Lutèce Diary / A post-modern American in Paris, 40: The Gift (Le Cadeau) or, Pour en finir avec le Céline-o-mania

by Paul Ben-Itzak
Translations by Paul Ben-Itzak
Copyright 2020 Paul Ben-Itzak

A Sidney, pour les soins….et a Lewis, Jamie, Martin, et tout mes péres, qui rien n’avais obligé d’y etre mais qui se sont comporté comme tel. /To Sidney, for the care…. and to Lewis, Jamie, Martin, and all my fathers who nothing obligated to be but who comported themselves as such.

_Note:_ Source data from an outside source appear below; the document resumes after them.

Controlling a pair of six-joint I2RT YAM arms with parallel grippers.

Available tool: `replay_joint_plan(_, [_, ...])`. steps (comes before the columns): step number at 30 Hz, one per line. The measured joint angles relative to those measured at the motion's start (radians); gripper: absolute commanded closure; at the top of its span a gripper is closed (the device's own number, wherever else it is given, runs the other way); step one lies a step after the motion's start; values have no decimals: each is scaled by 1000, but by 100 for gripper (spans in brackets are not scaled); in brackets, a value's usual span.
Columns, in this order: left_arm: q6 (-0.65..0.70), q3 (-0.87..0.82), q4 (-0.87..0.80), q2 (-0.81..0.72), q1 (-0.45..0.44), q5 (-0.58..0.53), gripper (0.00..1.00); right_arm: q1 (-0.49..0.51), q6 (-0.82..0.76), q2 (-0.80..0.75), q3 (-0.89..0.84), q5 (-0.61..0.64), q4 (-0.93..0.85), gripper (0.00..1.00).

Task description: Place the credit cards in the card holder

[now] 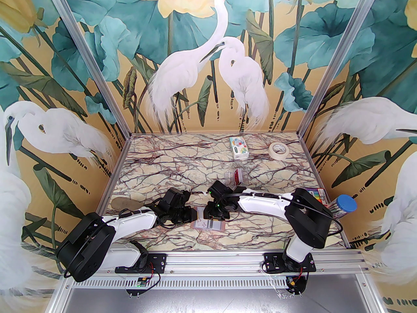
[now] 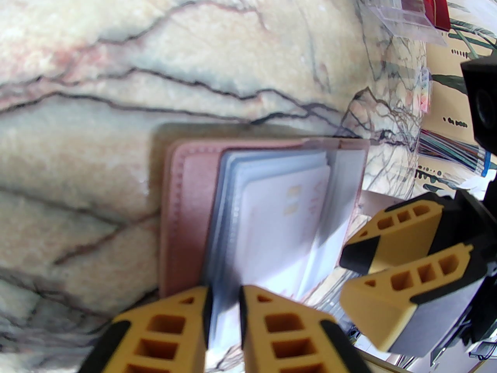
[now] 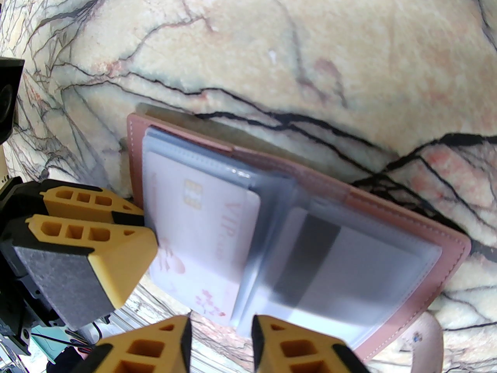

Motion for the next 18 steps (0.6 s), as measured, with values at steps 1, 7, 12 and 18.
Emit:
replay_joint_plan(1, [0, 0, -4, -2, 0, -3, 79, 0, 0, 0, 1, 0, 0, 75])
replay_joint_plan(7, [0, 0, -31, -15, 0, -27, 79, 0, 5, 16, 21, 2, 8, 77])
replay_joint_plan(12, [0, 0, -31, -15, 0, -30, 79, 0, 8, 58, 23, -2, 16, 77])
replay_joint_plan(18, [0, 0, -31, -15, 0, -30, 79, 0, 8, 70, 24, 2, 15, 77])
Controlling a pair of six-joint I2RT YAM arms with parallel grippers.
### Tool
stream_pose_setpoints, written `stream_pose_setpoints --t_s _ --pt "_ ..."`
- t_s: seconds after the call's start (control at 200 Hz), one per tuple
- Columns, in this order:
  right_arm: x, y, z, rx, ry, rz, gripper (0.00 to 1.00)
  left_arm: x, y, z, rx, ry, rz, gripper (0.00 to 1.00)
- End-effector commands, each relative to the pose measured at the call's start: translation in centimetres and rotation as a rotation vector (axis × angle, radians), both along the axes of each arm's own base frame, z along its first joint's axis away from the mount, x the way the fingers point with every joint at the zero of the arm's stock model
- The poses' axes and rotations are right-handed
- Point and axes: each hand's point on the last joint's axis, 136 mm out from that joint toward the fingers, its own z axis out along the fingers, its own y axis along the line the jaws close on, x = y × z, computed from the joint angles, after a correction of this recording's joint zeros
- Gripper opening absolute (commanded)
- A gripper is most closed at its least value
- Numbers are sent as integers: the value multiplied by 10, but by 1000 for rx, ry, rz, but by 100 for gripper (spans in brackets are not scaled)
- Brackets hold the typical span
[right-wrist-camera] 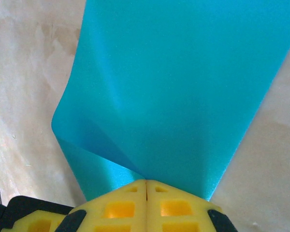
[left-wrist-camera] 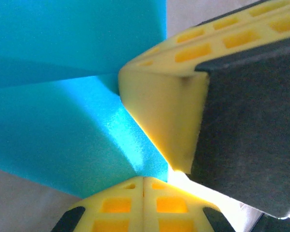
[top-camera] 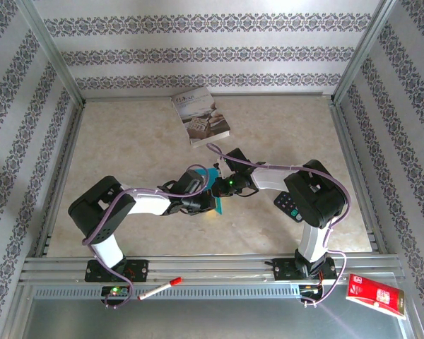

Prelude: Poete surrealiste chretienne morte a Drancy, car née Juif

“Love thy neighbor”

Who noticed the toad cross the street? He was just a little man — a doll would not have been more miniscule. He dragged himself along on his knees — as if he were ashamed….? No! He has rheumatism, one leg remains behind, he drags it forward! Where is he going like that? He comes out of the sewer, the poor clown. No one has noticed this toad in the street. Before no one noticed me in the street, now children make fun of my yellow star. Happy toad! You don’t have a yellow star.” (Voir dessous pour le V.O. / See below for the original French version.)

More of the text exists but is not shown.